There are good chances that family therapy for eating disorders, or some variant of it, could help people beyond their teen years. See my article 'Young adults with anorexia: family-based treatment for 17-25 year olds'.

An all-age treatment service

Some eating disorder services treat all ages, which means that adults benefit from the best treatment principles used for teens.
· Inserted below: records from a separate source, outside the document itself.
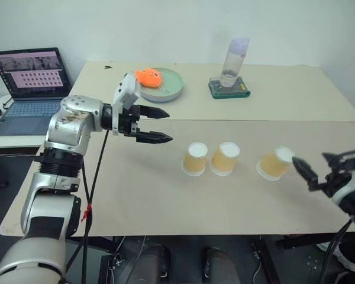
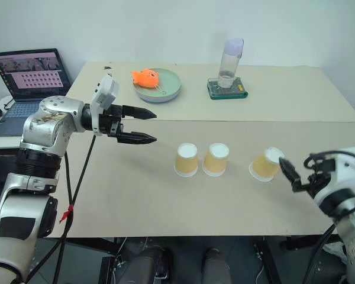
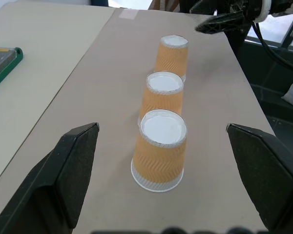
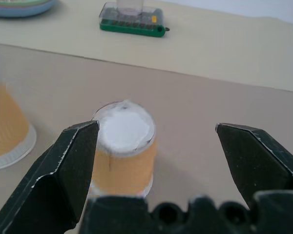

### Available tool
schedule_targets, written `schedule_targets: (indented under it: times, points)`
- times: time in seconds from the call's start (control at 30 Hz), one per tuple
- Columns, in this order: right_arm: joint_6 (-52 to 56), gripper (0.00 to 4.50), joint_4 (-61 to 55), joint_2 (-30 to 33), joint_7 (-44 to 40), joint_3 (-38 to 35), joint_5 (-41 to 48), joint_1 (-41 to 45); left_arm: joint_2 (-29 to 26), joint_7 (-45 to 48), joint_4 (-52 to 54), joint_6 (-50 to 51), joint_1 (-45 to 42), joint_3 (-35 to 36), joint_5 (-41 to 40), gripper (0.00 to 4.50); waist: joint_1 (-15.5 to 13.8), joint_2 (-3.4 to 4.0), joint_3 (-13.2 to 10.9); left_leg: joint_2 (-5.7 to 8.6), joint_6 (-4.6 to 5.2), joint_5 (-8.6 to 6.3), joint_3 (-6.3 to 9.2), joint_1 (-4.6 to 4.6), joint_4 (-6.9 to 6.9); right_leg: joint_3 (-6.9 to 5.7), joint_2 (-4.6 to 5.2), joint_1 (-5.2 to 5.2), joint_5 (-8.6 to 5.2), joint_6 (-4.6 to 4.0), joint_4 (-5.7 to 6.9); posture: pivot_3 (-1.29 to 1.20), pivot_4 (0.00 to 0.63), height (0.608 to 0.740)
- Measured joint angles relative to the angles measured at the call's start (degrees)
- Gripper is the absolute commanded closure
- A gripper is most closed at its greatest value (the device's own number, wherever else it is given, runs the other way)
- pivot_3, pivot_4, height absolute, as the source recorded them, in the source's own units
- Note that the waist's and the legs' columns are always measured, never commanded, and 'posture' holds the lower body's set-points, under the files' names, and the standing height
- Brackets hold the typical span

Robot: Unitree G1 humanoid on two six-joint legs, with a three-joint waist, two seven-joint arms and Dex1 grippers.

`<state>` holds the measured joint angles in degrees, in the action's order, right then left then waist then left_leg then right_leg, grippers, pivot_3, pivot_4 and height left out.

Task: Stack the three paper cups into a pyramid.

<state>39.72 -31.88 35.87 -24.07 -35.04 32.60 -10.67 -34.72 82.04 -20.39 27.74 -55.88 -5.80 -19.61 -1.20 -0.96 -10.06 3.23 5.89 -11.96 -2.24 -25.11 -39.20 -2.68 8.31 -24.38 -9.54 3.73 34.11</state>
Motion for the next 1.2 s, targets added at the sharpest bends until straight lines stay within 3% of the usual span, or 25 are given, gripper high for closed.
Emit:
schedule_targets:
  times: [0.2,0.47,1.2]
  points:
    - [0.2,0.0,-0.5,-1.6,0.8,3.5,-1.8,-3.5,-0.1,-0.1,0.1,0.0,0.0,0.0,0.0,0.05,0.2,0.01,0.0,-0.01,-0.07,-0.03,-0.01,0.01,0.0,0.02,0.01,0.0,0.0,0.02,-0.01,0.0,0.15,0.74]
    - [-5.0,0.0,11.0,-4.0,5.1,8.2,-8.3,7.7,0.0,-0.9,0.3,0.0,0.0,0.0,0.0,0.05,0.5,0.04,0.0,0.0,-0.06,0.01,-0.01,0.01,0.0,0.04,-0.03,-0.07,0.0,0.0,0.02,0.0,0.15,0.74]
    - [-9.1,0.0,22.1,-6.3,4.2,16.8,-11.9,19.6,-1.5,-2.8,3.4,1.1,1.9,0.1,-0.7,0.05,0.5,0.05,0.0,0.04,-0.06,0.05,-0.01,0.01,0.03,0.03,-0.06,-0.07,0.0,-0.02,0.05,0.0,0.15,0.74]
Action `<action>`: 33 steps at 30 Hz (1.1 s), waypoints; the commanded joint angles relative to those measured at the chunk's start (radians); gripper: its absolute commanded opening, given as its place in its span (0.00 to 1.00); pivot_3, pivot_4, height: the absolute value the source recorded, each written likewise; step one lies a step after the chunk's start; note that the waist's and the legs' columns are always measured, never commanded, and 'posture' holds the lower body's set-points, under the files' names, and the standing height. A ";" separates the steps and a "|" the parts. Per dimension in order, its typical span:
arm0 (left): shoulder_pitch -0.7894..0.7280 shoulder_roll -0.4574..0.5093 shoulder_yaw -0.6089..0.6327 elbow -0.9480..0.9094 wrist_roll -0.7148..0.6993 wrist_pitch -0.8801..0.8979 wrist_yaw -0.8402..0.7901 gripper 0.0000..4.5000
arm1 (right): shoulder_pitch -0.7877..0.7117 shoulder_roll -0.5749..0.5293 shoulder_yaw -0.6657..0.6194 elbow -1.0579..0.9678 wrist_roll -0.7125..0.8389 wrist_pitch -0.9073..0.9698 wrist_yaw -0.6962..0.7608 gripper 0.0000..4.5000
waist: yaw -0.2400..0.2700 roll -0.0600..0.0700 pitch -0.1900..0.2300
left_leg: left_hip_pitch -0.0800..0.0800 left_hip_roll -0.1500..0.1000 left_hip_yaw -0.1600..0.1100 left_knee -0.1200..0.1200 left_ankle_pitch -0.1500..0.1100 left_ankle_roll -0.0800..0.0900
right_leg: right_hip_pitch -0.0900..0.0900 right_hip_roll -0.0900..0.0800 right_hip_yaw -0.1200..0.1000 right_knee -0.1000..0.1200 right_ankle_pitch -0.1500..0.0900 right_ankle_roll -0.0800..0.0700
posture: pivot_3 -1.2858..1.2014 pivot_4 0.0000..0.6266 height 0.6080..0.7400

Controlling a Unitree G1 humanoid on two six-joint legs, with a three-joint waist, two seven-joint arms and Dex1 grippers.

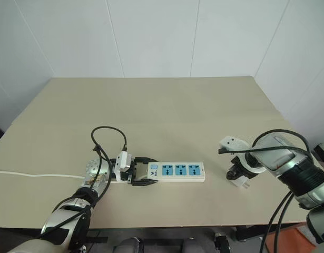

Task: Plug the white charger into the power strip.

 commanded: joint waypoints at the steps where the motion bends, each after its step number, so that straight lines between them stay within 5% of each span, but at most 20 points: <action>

From a therapist on a video interview I did : "A colleague of mine said, it's brilliant because they actually get better!"

The best evidence for adult treatment methods

The NICE guidelines make recommendations based on a detailed review of the research.

For adults with anorexia they recommend just three approaches:

  • CBT for eating disorders (which I describe here)
  • Maudsley Anorexia Nervosa Treatment for Adults (MANTRA)
  • Specialist Supportive Clinical Management (SSCM)
  • If none of those three are acceptable or effective, the next best option is eating-disorder-focused focal psychodynamic therapy (FPT).

There is not enough research for a family-based approach or for Temperament-Based Therapy with Supports (TBT-S) to feature in these recommendations.

For bulimia and for binge-eating disorder in adults, NICE recommends a guided self-help programme, possibly with brief supportive sessions, and if after four weeks this proves unacceptable, contraindicate or ineffective, then CBT is to be offered.